Confesso que teria olhado com menos interesse, ou sujeito a menos deambulações, não fossem as surpresas "ao virar da esquina". A pergunta pode ser colocada: serve para alguma coisa a arte urbana? Muitos insistem que não. Aliás, como toda a arte, dirão alguns. Se a arte servir para alguma coisa, então já não serve como arte. No entanto, aceitando como legítima esta pretensão, ela não deixa de ter consequências. E esta tem uma virtude: obriga a olhar. Uma parede vazia diz apenas uma coisa. Uma parede intervencionada tem múltiplas leituras.

Também as cidades acumulam sucessivas vagas de construção, de leituras, de identidades e de tensões. A capacidade de provocar um estímulo inesperado que faça refletir sobre a relação das pessoas com o espaço físico é, em última análise, uma das capacidades ao dispor da designada arte urbana.

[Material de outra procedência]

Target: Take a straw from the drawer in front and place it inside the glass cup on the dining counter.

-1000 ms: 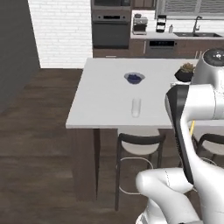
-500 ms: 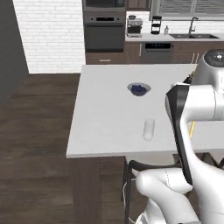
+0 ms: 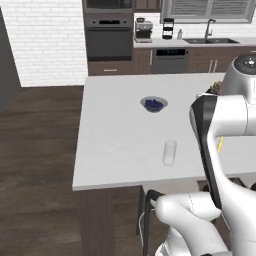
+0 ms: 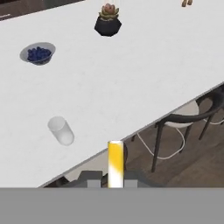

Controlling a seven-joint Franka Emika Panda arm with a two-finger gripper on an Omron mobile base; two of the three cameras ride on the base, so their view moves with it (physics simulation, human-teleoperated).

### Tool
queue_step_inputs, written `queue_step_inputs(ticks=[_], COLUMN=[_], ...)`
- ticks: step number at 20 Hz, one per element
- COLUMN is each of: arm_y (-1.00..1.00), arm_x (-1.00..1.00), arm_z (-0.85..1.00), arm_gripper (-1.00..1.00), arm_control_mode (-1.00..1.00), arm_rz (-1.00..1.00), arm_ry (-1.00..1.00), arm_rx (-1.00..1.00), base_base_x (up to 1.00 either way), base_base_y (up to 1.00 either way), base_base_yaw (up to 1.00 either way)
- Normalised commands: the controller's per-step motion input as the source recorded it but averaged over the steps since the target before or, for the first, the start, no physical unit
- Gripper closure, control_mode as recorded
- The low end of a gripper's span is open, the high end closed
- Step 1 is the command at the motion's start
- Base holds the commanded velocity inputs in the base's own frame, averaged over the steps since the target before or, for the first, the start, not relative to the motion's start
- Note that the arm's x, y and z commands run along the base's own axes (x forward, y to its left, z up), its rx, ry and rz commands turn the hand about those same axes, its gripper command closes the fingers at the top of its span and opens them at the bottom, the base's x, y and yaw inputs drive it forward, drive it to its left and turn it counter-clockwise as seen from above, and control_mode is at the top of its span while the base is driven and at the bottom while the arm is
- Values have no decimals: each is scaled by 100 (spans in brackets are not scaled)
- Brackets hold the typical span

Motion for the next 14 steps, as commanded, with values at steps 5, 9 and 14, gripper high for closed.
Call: queue_step_inputs(ticks=[5, 9, 14], arm_y=[19, 16, 11], arm_x=[48, 23, 43], arm_z=[18, 36, 17], arm_gripper=[100, 100, 100], arm_control_mode=[-100, -100, -100], arm_rz=[-13, -15, -19], arm_ry=[0, -14, -17], arm_rx=[0, -5, -15], base_base_x=[19, 0, 0], base_base_y=[6, 0, 0], base_base_yaw=[-3, 0, 0])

Escrever as ruas, pintar novas paisagens, rasgar janelas em horizontes de betão, são alguns dos instrumentos disponíveis. Uniformizá-la não é possível, dado o seu caracter profundamente heterodoxo. A sua diversidade, tanto na forma como no conteúdo, é precisamente aquilo que mais tem contribuído para o seu crescente interesse e divulgação. A sua disponibilidade - de acesso livre - e natureza efémera torna mais complexa uma tentativa de a definir ou de lhe atribuir um significado único e singular. No entanto, a cultura de resistência, de intervenção urbana e de representação das margens e das periferias através de meios inusitados, nas paredes e nas ruas das cidades, é precisamente o seu lugar de pertença.

A arte urbana tornou-se um dos principais elementos da cultura visual contemporânea. Não são as grandes capitais a demonstrá-lo, apesar da escala e das oportunidades que criam. Estarreja e o ESTAU, ou a Covilhã com o Wool, são disso exemplo. Não apenas Lisboa. Stavanger, onde o NUART acorda as paredes da cidade, e não Oslo.

A arte urbana é, de facto, uma ferramenta poderosa de transformação e de apropriação do espaço público e instrumento de mediação entre a comunidade e o território. O debate gerado pela arte urbana coloca em confronto diferentes perspectivas sobre o espaço público e, em particular, abre a discussão sobre os diferentes "direitos à cidade".